Mescolatele con carote, aglietti, uova, farina di riso, curcuma, sale e pepe e il cucchiaio di olio
Scaldate bene la piastra per i waffle poi ungetela leggermente, stendete un sesto dell’impasto (circa 2 cucchiai) per ogni waffle e fate cuocere 8 minuti, finchè saranno ben croccanti e dorati. Tenete in caldo.
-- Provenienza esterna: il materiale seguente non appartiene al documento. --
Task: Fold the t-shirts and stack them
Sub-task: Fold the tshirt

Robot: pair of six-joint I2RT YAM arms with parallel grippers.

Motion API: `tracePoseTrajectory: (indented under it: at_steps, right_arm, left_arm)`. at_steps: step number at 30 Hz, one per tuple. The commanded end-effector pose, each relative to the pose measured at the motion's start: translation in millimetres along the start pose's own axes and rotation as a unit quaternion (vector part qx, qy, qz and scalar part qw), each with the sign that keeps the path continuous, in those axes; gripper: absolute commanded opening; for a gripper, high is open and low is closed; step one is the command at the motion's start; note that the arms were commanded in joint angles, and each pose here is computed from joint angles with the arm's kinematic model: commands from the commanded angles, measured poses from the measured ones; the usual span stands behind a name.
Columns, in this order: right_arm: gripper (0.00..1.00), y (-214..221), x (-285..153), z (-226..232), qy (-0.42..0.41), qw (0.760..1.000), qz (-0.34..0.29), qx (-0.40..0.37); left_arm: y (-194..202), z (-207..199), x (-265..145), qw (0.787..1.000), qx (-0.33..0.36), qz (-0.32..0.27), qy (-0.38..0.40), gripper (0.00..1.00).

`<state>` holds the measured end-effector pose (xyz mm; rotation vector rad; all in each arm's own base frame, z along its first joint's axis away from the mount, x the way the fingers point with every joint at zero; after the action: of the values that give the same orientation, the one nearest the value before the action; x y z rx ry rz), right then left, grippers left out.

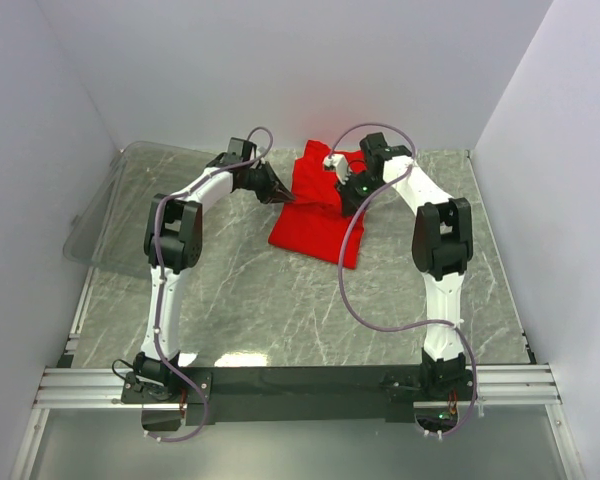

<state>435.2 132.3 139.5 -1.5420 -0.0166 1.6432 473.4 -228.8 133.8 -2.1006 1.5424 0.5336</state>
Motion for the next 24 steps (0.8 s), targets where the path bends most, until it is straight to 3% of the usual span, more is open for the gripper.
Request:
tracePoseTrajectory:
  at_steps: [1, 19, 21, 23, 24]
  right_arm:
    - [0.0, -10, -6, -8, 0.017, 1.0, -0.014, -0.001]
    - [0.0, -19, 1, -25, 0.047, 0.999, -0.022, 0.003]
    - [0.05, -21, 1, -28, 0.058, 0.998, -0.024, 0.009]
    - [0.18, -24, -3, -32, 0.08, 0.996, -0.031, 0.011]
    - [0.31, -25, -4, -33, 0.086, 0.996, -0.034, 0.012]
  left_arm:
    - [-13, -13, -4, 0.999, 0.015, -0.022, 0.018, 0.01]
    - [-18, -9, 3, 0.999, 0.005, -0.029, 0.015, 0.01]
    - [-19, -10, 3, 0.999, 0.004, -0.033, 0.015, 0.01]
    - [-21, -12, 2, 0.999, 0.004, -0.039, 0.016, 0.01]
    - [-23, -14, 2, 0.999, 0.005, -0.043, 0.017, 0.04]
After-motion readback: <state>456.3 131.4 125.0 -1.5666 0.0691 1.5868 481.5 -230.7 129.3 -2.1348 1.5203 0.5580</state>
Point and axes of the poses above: each gripper's point midway between its finger pads, its own x axis out along the fingers, its own z axis along the line the jaws close on, y = z × x, the point moved 8 cm from there along -x, back along the fingers, and after that the axes turned 8 degrees about x, right-handed, at the moved point
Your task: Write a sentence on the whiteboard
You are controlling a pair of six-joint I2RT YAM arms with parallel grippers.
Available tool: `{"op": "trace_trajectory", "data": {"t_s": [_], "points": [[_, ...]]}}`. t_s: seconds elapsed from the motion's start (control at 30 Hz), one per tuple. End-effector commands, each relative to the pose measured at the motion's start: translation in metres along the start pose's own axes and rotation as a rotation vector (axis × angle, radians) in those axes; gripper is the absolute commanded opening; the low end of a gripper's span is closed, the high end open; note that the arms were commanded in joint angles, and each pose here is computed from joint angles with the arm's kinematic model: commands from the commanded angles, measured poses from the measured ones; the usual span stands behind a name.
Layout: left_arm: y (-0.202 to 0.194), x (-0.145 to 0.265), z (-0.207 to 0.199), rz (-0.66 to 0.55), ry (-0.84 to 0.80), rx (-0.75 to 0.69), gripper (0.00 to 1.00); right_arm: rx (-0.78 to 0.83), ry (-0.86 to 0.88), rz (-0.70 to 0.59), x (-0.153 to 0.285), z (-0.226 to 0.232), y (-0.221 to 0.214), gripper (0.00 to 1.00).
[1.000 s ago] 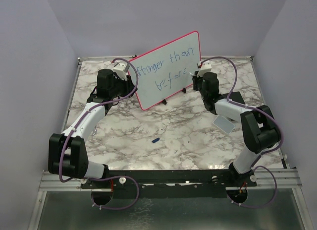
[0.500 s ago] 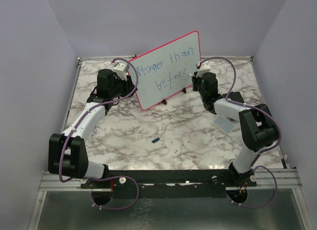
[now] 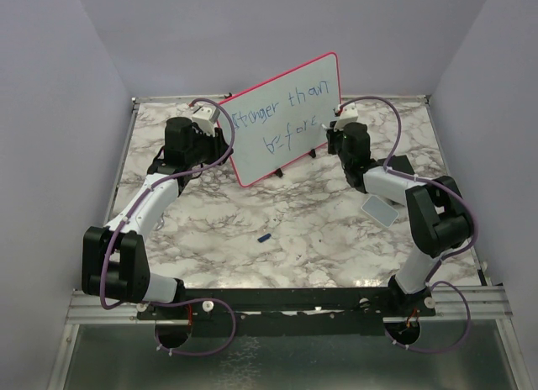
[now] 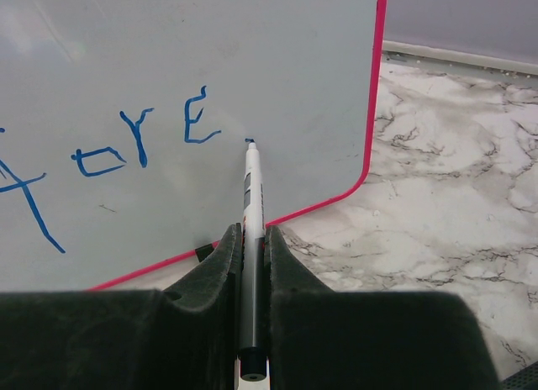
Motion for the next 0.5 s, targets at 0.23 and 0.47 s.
{"op": "trace_trajectory", "data": {"t_s": [0.23,0.47], "points": [[0.012,0.014,-0.003,-0.06,0.04,-0.048,0.72,-0.062,0.033,-0.013,0.045,-0.002,0.021,0.01],[0.0,0.042,-0.009,-0.025,0.107,-0.059,0.87,-0.089,0.002,0.005,0.084,-0.007,0.036,0.01]]}}
Point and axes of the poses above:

Salsa agrodolce ai peperoni
400 g di passata di pomodoro
4-6 ciuffi di aglietto selvatico tritati
2 cucchiai colmi di filetti di peperone in agrodolce tritati
2 cucchiai di olio extravergine di oliva
1 cucchiaino di zucchero
1 cucchiaino di pasta di peperoncino (se piace piccante)
Sale
50 g di panna acida
Scaldate l’olio in una casseruolina, aggiungete il trito di aglietti e peperone, lasciate soffriggere un momento, poi aggiungete il pomodoro, lo zucchero, la pasta di peperoncino, regolate il sale, coprite e lasciate restringere la salsa a fuoco dolce. Fate raffreddare e aggiungete la panna acida amalgamando bene.


Le uova strapazzate
8 uova
100 g di panna da montare, non montata
Sale
Pepe
1 noce di burro per cuocere
Sbattete le uova con la panna e il sale. Scaldate il burro in padella, versate il composto di uova e fatelo rapprendere mescolando sempre con una spatola in modo che l’uovo si rapprenda uniformemente. Non fate cuocere eccessivamente, deve restare morbido e cremoso.




Composizione del piatto
Disponete su ogni piatto un latkes-waffle caldo, copritelo con una porzione di uovo bollente, aggiungete un generoso cucchiaio di salsa agrodolce, decorate con qualche fiorellino di aglietto e servite immediatamente.
Ideale accompagnarlo con un fresco frullato detox come QUESTI . Se non mi fossi completamente dimenticata avrei accompagnato tutto con il frullato al mango.